►

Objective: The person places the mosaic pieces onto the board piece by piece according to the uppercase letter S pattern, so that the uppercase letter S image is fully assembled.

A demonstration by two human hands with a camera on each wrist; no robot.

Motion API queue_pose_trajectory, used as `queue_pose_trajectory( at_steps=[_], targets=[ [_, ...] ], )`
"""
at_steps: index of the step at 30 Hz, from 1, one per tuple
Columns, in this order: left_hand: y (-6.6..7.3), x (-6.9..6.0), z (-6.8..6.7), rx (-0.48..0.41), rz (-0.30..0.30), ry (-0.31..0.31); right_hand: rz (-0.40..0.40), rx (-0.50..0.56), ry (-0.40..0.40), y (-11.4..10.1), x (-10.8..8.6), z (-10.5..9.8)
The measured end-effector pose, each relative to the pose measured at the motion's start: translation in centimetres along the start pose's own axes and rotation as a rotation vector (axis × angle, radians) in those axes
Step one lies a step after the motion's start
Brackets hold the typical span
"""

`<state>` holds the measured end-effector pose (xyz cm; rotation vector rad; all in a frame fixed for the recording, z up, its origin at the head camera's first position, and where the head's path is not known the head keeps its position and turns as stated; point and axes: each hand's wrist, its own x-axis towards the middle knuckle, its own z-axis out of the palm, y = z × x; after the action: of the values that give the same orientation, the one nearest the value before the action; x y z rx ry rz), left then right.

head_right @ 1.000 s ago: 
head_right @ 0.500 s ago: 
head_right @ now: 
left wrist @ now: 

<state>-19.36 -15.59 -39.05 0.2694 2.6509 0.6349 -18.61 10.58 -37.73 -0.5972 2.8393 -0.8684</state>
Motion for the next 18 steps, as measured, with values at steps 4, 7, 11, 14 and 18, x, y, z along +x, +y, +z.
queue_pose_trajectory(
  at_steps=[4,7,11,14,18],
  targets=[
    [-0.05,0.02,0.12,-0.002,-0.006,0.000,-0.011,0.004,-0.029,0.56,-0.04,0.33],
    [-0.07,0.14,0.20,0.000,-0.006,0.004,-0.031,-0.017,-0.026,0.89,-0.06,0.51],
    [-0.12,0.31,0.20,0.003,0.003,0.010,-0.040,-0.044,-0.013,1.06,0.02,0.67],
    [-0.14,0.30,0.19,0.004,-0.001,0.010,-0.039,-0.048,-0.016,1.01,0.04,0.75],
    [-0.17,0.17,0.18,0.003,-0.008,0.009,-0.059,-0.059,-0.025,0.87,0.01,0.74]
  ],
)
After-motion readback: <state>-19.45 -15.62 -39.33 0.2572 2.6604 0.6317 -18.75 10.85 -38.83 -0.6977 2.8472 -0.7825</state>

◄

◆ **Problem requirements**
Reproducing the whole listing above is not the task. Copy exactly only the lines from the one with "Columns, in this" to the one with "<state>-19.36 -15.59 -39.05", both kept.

◆ **Response to this exercise**
Columns, in this order: left_hand: y (-6.6..7.3), x (-6.9..6.0), z (-6.8..6.7), rx (-0.48..0.41), rz (-0.30..0.30), ry (-0.31..0.31); right_hand: rz (-0.40..0.40), rx (-0.50..0.56), ry (-0.40..0.40), y (-11.4..10.1), x (-10.8..8.6), z (-10.5..9.8)
The measured end-effector pose, each relative to the pose measured at the motion's start: translation in centimetres along the start pose's own axes and rotation as a rotation vector (axis × angle, radians) in those axes
Step one lies a step after the motion's start
Brackets hold the typical span
"""

`<state>` holds the measured end-effector pose (xyz cm; rotation vector rad; all in a frame fixed for the recording, z up, its origin at the head camera's first position, and where the head's path is not known the head keeps its position and turns as stated; point and axes: each hand's wrist, its own x-axis towards the middle knuckle, its own z-axis out of the palm, y = z × x; after the action: of the values that give the same orientation, the one nearest the value before the action; x y z rx ry rz), left then right.

head_right @ 1.000 s ago: 
head_right @ 0.500 s ago: 
head_right @ now: 
left wrist @ now: 

<state>-19.36 -15.59 -39.05 0.2694 2.6509 0.6349 -18.61 10.58 -37.73 -0.5972 2.8393 -0.8684</state>

No more work remains on this exercise.